Понимаю про Владимира Маяковского, революционера и невротика.
Понимаю про солдата, понтореза и охотника Хемингуэя. Про бесстрашного лётчика и гения — Антуана де Сент-Экзюпери.
Это всё мои соседи по звёздам, я порой верю в эти штуки, и совсем этого не стесняюсь.
Я даже Гиви — тоже, как и я, июльского — понимаю лучше, чем Захарченко.
Про Захарченко я понимаю меньше, мало.
Кажется, — лень проверять, посмотрите сами, — Захарченко родился в один день с Майком Тайсоном, или в соседние дни. Но я даже про Майка Тайсона знаю больше.
Я могу перечислить всего несколько вещей про Захарченко, которые понимаю в нём ровно потому, что они есть во мне.
Сейчас перечислю, вот.
Легче сказать правду, чем соврать. Если нет возможности сказать правду — лучше смолчать.
Никого не обманешь, и самое главное — не стоит обманывать себя.
Мужчины могут убивать друг друга; к несчастью, это данность.
Свобода и достоинство твоего рода выше твоей личной свободы.
Преодоление — нормальная форма жизни.
Мало спать, много употреблять алкоголя и никотина — это нормально: если ты щедро, и не себя самого ради, делишься с жизнью своей жизнью — она тебе многое вернёт.
Пожалуй, всё.
Если вспомню что-то ещё — добавлю.
Я, будучи старше его на год, признаю его старшинство: я вынужден в этом сознаться.
Он умеет многое из того, чему я никогда не научусь.
Тем более мне проще говорить это, что я совершенно независим от него, даже если работаю с ним.

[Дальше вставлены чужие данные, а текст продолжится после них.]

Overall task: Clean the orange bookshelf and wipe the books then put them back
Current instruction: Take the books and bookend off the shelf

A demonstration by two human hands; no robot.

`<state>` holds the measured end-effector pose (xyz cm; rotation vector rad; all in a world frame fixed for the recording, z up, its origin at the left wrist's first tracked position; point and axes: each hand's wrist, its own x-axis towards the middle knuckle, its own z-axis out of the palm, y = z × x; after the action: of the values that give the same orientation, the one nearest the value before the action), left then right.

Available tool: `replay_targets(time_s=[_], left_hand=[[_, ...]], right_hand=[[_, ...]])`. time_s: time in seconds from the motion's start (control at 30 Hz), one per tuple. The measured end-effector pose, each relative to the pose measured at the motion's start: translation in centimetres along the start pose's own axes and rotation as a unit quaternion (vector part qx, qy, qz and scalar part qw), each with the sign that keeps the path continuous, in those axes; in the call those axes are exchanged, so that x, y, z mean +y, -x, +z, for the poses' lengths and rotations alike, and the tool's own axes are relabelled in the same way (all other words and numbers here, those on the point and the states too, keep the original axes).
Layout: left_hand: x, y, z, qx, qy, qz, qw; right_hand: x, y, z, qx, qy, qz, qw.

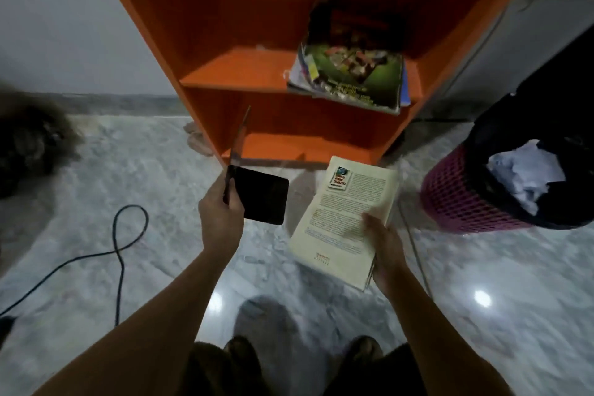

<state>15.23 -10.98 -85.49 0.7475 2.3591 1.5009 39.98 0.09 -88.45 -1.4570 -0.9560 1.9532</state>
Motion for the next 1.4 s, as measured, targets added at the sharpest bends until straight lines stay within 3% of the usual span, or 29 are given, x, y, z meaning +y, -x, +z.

Но у меня, если совсем чуть-чуть, на тысячу километров, открутить земной шар, идёт отдельная жизнь — в любой момент я могу уйти туда, закрыть за собой дверь и больше ни одного звука отсюда, с Донбасса, не услышу.
Но у меня уже нет сил забыть обо всём, что тут происходит.
Всякий раз обещая себе, что больше сюда уже не поеду, ведь узнано и пройдено уже многое, — я неизбежно, чуть-чуть подвирая самому себе, возвращаюсь.
Здесь происходит самое важное.
— И во́т ты, Александр Владимирович, глава целой страны. Каковы первые ощущения?
— Я в политику не лез до самого августа. И тут как ушат холодной воды вылили на голову. Не ушат, а… озеро Байкал… — Одна сигарета бычкуется, тут же прикуривается вторая.
— Первым назначением, которое я сделал, был министр обороны Кононов. На тот момент это был единственный человек, который мог объединить «Славян» с «Оплотом» — две самые мощные силы, — Захарченко имеет в виду «Славянский батальон», созданный Стрелковым, и свой «Оплот Донбасса». — Стрелков привёз с собой из Славянска 6,5 тысяч бойцов. Я занимался их размещением и разместил их в Донецке за три дня. Кононов был среди них. Общая численность двух подразделений составила более 15 тысяч человек. Потом, Кононов воевал с нами в Шахтёрске, и «оплотовцы» воспринимали его как человека, которого они видели в окопе. А слухи ведь быстро расползаются.
— Большинство бойцов, которые пришли из Славянска, — они и сейчас на позициях?
— Да, воюют. Но это не близкое окружение Стрелкова. Близкое окружение Стрелкова уехало вместе с ним.
— Самая главная твоя государственная задача на тот момент была какая?
— Держать территорию. Мы думали, что здесь будут «вежливые люди». Пример Крыма нас всех на время просто окрылил, но это же и загнало нас в будку, где мы просидели слишком долго. Если бы не было примера Крыма — мы бы не допустили тех ошибок, которые произошли. Когда появилось осознание того, что ситуация другая, — мы начали стремительно её выравнивать.
— Ты говоришь, что политика не интересовала, но когда ты рассказывал, как вы в самом начале брали донецкий горисполком, ты о нём говорил как о здании, которое должно было обеспечить функционирование государства.
— Подожди, давай разберёмся. Я же пришёл не от сохи и меня никто не оторвал от отбойного молотка. Я человек, у которого когда-то был средний бизнес. Да, в масштабах Рината Ахметова — это, наверное, не очень заметно, но я всё-таки имел некоторые возможности: у меня тысячи людей были в управлении. Я прекрасно понимал, что такое жизнеобеспечение города и для чего нужно это здание. Когда я защищал это здание — я делал это не для себя. Не для того, чтобы стать мэром или кем-то ещё, а для того, чтобы люди в городе жили нормально. То есть я не имел представления о том, как работают коммунальные службы: мне это тысячу лет не нужно было. Но я знал, что они должны работать, и поэтому этот центр городского управления сохранил. А то, что пошло дальше, — стечение обстоятельств, и я не в курсе, за что мне такую кару дали.